=== TO DO ===
Could you retype the whole listing word for word and drop the images?

=== DATA SECTION ===
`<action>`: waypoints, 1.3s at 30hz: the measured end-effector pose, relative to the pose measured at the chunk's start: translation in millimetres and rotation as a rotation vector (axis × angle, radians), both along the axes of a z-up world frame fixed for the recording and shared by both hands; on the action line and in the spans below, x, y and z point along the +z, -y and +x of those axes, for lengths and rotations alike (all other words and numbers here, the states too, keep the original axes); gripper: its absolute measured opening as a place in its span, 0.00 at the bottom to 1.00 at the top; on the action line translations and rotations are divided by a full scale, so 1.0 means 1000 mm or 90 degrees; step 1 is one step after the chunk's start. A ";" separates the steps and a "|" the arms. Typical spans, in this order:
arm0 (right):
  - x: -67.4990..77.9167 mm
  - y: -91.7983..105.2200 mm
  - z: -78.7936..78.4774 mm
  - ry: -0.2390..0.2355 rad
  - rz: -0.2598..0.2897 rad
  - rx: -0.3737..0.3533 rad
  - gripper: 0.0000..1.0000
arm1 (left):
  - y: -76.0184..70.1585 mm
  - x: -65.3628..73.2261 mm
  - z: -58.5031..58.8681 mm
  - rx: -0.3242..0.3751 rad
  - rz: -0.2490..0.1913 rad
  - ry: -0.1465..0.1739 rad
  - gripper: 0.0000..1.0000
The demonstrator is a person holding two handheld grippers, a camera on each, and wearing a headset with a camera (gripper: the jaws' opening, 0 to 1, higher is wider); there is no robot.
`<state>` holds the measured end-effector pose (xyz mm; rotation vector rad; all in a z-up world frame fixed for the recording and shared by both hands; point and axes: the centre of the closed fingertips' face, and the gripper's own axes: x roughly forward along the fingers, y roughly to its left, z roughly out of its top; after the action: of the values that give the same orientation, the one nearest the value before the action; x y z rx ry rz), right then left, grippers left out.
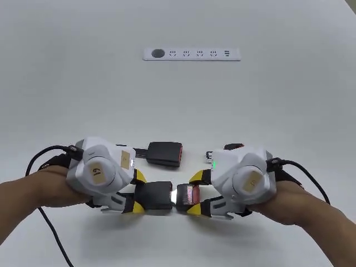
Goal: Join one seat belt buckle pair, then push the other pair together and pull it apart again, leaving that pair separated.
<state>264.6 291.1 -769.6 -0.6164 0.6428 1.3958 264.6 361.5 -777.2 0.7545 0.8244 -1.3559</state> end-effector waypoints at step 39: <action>0.002 0.003 0.002 0.001 0.016 -0.001 0.30 | -0.001 0.000 -0.002 -0.002 0.010 -0.001 0.32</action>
<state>266.5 288.3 -767.6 -0.5963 0.6233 1.3993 262.6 362.1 -777.5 0.7668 0.8358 -1.3545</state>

=== WRITTEN REPLY ===
`<action>`: waypoints, 1.3s at 30hz: the measured end-effector pose, relative to the pose measured at the chunk's start: translation in millimetres and rotation as a rotation vector (axis × angle, radians), both along the axes of a z-up world frame fixed for the recording and shared by both hands; on the action line and in the spans below, x, y and z point along the +z, -y and +x of those axes, for lengths and rotations alike (all other words and numbers here, the states too, keep the original axes); gripper: its absolute measured opening as a place in its span, 0.00 at the bottom to 1.00 at the top; on the action line translations and rotations are divided by a full scale, so 1.0 means 1000 mm or 90 degrees; step 1 is one step after the chunk's start. A ";" separates the steps and a "|" the arms. Typical spans, in this order:
arm0 (right):
  - x: -67.4990..77.9167 mm
  - y: -91.7983..105.2200 mm
  - z: -78.7936..78.4774 mm
  - ry: -0.2390..0.2355 rad
  - rz: -0.2598..0.2897 rad
  - rx: -0.3737..0.3533 rad
  - gripper: 0.0000..1.0000
arm1 (left):
  - y: -76.0184..70.1585 mm
  - x: -65.3628..73.2261 mm
  - z: -58.5031..58.8681 mm
  - rx: -0.3242..0.3751 rad
  - rz: -0.2490..0.1913 rad
  - ry: -0.1465..0.1739 rad
  - gripper: 0.0000..1.0000
The demonstrator is a person holding two handheld grippers, a camera on each, and wearing a headset with a camera (gripper: the jaws' opening, 0 to 1, higher is wider); there is no robot.
`<state>` holds the measured end-effector pose (xyz mm; rotation vector rad; all in a z-up world frame fixed for the recording and shared by both hands; point and axes: the centre of the closed fingertips' face, and the gripper's own axes: x roughly forward along the fingers, y roughly to its left, z roughly out of its top; after the action: of the values that give the same orientation, the one nearest the value before the action; x y z rx ry rz), right then left, grippers left out.
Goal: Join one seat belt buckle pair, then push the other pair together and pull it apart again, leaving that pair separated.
<state>264.6 291.1 -769.6 -0.6164 0.6428 1.3958 264.6 361.5 -777.2 0.7545 0.8244 -1.3559</state> end-effector waypoints at step 39: <action>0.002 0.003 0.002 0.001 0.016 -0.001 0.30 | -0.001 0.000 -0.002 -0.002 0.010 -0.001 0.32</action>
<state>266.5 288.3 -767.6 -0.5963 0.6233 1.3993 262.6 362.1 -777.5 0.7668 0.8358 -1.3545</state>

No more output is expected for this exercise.